◆ **EXERCISE AIM**
Copy exactly the lines of the material below that run from the one containing "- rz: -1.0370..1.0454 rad" through the one containing "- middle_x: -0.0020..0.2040". Copy no other lines.
>>>>>
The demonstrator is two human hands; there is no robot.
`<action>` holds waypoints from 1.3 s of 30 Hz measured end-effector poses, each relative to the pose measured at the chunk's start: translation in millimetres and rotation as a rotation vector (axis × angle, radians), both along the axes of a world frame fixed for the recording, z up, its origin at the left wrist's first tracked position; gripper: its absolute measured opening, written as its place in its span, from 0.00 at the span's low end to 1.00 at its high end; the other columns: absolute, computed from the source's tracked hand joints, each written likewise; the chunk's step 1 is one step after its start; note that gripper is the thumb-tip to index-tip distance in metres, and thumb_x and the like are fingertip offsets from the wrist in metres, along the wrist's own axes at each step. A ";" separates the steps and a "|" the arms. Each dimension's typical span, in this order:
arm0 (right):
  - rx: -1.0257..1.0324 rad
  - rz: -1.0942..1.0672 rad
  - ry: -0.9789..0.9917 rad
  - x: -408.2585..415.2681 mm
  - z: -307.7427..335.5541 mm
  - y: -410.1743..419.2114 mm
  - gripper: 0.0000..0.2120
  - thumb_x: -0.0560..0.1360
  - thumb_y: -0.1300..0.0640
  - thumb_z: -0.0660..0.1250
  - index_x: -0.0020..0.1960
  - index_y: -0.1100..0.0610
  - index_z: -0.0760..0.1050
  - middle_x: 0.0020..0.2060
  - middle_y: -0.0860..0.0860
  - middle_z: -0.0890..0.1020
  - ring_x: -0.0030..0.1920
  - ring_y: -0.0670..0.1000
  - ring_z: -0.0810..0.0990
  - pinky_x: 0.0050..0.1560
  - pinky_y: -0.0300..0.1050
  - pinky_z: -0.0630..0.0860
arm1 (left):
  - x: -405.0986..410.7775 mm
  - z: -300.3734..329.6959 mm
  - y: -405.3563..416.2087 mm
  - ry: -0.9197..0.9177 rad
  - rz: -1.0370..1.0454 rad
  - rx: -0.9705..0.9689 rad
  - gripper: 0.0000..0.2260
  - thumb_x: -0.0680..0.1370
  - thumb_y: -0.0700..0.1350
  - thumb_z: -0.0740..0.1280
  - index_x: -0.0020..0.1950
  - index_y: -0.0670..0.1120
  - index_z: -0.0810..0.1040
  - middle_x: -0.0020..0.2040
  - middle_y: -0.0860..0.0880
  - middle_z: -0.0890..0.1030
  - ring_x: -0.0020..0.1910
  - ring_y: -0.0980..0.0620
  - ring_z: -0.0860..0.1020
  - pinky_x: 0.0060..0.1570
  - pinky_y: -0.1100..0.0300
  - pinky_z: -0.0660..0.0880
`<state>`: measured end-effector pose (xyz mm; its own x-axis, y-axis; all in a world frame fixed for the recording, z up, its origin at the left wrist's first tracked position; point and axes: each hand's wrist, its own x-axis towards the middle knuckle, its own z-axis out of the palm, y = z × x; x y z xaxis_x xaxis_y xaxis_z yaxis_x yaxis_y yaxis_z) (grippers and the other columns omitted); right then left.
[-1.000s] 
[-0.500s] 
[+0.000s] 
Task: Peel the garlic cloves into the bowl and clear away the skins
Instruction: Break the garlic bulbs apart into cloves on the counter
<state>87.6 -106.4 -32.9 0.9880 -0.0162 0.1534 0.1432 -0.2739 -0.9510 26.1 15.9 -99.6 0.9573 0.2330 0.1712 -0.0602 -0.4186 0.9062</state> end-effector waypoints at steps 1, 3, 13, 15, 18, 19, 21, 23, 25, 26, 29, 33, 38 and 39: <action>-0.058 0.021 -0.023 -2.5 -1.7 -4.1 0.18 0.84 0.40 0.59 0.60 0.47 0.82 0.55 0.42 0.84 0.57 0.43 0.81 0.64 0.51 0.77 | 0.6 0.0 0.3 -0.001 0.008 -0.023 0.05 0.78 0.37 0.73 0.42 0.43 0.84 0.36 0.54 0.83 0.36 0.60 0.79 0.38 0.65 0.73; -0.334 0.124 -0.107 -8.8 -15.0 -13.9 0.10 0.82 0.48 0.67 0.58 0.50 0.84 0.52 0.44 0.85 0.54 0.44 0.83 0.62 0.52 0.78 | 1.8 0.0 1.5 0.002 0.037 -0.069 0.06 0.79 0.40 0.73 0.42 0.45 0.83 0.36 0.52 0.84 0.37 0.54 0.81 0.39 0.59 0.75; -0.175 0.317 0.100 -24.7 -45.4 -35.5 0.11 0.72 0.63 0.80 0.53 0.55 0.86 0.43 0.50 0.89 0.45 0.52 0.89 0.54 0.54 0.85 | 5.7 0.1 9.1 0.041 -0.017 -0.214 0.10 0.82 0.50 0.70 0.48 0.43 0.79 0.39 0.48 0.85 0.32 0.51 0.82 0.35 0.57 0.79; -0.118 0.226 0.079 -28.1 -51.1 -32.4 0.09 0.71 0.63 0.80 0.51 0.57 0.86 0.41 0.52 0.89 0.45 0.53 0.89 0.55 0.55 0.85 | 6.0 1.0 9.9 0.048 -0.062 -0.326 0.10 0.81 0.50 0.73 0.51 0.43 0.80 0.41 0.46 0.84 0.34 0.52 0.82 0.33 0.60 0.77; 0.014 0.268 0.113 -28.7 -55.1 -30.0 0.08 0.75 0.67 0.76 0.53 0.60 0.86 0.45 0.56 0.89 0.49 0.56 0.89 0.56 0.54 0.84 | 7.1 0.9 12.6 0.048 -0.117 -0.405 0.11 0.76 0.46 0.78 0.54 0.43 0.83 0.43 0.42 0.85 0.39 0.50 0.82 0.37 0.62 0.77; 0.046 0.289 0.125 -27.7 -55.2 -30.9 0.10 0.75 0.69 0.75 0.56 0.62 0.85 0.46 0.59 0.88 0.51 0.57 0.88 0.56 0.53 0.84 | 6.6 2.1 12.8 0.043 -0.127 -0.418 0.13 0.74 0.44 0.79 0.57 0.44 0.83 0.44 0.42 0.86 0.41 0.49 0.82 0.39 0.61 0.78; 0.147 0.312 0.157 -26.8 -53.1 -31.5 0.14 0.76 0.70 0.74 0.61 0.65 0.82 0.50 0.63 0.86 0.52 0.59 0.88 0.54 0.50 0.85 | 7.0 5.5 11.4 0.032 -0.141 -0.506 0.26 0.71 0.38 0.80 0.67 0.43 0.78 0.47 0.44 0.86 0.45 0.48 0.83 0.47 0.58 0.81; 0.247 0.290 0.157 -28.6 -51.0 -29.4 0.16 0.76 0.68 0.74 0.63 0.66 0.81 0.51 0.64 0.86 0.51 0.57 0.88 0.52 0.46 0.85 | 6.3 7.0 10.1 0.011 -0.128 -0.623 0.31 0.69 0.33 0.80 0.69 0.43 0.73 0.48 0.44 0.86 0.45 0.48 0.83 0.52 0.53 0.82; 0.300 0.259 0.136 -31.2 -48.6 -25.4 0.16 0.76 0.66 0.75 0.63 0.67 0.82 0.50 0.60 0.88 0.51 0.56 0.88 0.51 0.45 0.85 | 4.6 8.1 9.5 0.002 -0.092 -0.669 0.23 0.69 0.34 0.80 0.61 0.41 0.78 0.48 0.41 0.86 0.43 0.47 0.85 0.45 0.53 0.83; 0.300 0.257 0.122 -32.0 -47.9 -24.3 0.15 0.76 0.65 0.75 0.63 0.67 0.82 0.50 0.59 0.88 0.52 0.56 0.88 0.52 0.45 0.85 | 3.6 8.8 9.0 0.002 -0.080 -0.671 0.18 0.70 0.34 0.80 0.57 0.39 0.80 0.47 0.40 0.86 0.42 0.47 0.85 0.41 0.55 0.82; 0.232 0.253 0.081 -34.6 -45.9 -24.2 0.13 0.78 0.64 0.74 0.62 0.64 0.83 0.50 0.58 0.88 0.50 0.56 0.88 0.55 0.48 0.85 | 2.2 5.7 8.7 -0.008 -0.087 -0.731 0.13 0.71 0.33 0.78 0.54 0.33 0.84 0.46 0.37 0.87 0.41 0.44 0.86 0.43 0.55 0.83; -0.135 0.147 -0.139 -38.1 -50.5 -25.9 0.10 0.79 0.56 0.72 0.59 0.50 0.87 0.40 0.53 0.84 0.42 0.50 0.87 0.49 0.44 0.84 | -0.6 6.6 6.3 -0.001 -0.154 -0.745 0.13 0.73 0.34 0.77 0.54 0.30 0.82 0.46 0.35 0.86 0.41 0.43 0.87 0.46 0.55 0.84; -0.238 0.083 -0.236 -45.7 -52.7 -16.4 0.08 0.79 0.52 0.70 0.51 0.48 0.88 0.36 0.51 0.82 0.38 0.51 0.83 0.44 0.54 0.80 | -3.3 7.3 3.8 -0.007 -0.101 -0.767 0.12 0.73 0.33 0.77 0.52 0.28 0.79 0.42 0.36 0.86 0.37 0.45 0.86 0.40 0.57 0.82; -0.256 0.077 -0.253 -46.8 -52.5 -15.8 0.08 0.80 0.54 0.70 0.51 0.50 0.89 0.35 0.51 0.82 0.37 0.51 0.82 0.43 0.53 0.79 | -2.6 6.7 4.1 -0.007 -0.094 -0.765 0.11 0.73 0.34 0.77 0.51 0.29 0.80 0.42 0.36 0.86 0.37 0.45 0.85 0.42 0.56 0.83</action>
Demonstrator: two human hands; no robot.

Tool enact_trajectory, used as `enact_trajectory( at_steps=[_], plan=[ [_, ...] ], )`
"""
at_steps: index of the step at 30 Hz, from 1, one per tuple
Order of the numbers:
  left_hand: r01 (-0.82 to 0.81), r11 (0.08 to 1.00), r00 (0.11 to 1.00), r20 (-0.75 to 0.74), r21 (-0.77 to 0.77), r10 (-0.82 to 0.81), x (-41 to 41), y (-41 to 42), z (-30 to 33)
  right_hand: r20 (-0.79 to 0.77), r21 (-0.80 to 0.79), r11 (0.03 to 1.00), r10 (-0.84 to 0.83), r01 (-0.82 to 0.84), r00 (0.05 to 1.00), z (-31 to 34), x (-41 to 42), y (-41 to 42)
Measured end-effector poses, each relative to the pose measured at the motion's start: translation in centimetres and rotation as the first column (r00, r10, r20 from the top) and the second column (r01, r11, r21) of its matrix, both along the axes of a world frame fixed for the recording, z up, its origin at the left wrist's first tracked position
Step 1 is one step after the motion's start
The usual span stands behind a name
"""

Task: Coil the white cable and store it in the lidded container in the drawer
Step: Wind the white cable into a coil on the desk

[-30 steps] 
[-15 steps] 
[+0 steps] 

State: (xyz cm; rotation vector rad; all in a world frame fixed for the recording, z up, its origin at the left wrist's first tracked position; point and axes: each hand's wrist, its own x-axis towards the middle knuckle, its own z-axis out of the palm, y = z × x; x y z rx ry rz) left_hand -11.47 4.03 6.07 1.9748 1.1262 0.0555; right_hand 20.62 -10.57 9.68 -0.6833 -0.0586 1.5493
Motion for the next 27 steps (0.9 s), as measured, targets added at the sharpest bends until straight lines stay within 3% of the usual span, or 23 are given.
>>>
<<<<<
◆ **OUTPUT OF THE TASK**
  - rz: -1.0370..1.0454 rad
  - rx: -0.9705..0.9689 rad
  - gripper: 0.0000..0.2260
  - thumb_x: -0.0680..0.1370
  - thumb_y: -0.0700..0.1350
  - thumb_z: -0.0740..0.1280
  - index_x: -0.0020..0.1950
  - index_y: -0.0670..0.1120
  - index_z: -0.0810..0.1040
  - middle_x: -0.0020..0.2040

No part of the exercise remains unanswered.